やはり鷹族の王なので、他の宮の庭に出るには、軍神達が足元に控えているようだ。

箔炎は、椿が歩いて行くと、目を細めてそれは穏やかな、遠くを見るような顔をした。

「…椿殿。久しいな。」

椿は、その顔を見て、会いたかった、と思った。そして、それが遠いあの日、庭を初めて一緒に歩いた日にも、持った印象だったのを鮮やかに思い出した。

…そうだ。我はあの時、このかたに会いたかったと思ったのだった。初めてお会いしたにも関わらず…。
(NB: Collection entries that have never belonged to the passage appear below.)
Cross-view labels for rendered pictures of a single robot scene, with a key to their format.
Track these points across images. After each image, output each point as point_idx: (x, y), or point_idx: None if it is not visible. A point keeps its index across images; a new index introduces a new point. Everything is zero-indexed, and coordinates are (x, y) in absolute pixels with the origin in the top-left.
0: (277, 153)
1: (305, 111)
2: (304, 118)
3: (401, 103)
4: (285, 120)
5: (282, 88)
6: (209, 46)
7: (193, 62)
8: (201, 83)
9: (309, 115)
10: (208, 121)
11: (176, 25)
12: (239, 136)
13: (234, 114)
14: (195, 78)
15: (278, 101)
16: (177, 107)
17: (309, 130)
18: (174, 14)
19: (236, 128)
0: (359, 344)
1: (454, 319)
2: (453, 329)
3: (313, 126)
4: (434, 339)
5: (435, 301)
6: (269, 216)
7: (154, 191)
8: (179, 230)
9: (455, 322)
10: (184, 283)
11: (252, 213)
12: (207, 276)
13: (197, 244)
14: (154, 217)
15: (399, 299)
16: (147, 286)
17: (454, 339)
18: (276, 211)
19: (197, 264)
「箔炎様。」椿は、自分から手を差し出した。「なんとこのように長い間お会いしなかったにも関わらず…初めてお会いした日の事を、今思い出しましたわ。」

箔炎は、微笑しながらその手を取ると、言った。

「お互い子供であったもの。だが、主は女神には珍しく老いが止まっておるような。美しいままぞ。」

椿は、フフと笑った。

「お互い歳を取りましたこと。我も…いろいろあって、あの頃のように何も分からぬ子どもではありませぬわ。こうしてお会いできて、大変に嬉しく思うておりまする。」

それは、艶めいた意味でも無く、ただ命が震えるような気持ちを素直に言っただけだった。箔炎も、驚いたことにそれが分かるのか、頷いて歩き出した。
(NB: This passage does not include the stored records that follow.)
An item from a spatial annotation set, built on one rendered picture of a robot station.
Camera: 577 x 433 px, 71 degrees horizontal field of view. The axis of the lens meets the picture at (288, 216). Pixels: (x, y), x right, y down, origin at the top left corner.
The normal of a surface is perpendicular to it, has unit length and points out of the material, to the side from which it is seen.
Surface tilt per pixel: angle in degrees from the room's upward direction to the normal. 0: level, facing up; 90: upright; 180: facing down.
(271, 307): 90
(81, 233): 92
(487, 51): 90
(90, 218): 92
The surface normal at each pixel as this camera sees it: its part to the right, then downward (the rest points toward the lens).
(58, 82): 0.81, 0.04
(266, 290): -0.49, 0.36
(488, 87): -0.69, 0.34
「参ろうか。我も久しく庭など歩いておらなんだ。主と共に、しばし話そう。」

そうして、二人はずっと会っていた間柄のように、すぐに打ち解けて笑い合いながら、庭の奥へと歩き出したのだった。


箔炎は、隣りを歩く椿に、懐かしい気持ちでいっぱいになった。記憶が戻ったのを打ち明けた後、維心と炎嘉から、椿が陽蘭の、つまりは自分が陽華と呼んでいた女の、生まれ変わりなのだと聞いてはいた。

しかし、既に椿は駿の妃であったし、自分が転生の時に陽華を捨てて来てしまったのは覚えていたので、お互い様だと諦めた。一度捨てたものを、また拾いたいとは勝手なことだと思ったからだ。

しかし、こうして久しぶりに面と向かって、記憶を持った自分が会ってみると、やはり懐かしく慕わしい気持ちが胸を打つ。

陽華は、どれほどに自分を愛してくれたことか。

自分が死ぬ前はずっと気を補充し続けてくれ、死んだ後も黄泉までやって来て共に居た。だが、箔炎の転生が決まり、寿命のある普通の命でまた箔炎が死ぬことに耐えられなかった陽華が、不死の命を求めて現世に帰り、箔炎のために不死の同族達との間に命が欲しいと狂ったように同族との間に軋轢を生んだ。

その結果、碧黎を激怒させて箔炎が記憶を失くして普通の命に転生することになってしまい、陽華はそれに絶望し、そうして己もまた、死ぬことが出来る命へと転生し直したのだ。

そこまで愛してくれていたのに、自分は陽華を捨てて、記憶を捨てて、普通の命で生まれたい、と碧黎に言った。

それは、まだ昨日のことのように覚えている。

それなのに、自分はこうして記憶を持って、陽華を懐かしんでいる。

勝手なことよ、と、箔炎は自嘲した。一度は面倒だと思うほどに愛してくれた女を、離れて再会した今、また懐かしく慕わしく思う。

椿はというと、そんな記憶は持って来ていなかった。

ただ、懐かしそうに微笑んで、あの時のように美しく快活そうな顔で、こうして自分に寄り添って笑っている。

そのまま、箔炎と椿は、時が経つのも忘れ、まるでずっと昔から共に居たように、庭の木々や花などを愛でながら、話して歩いていたのだった。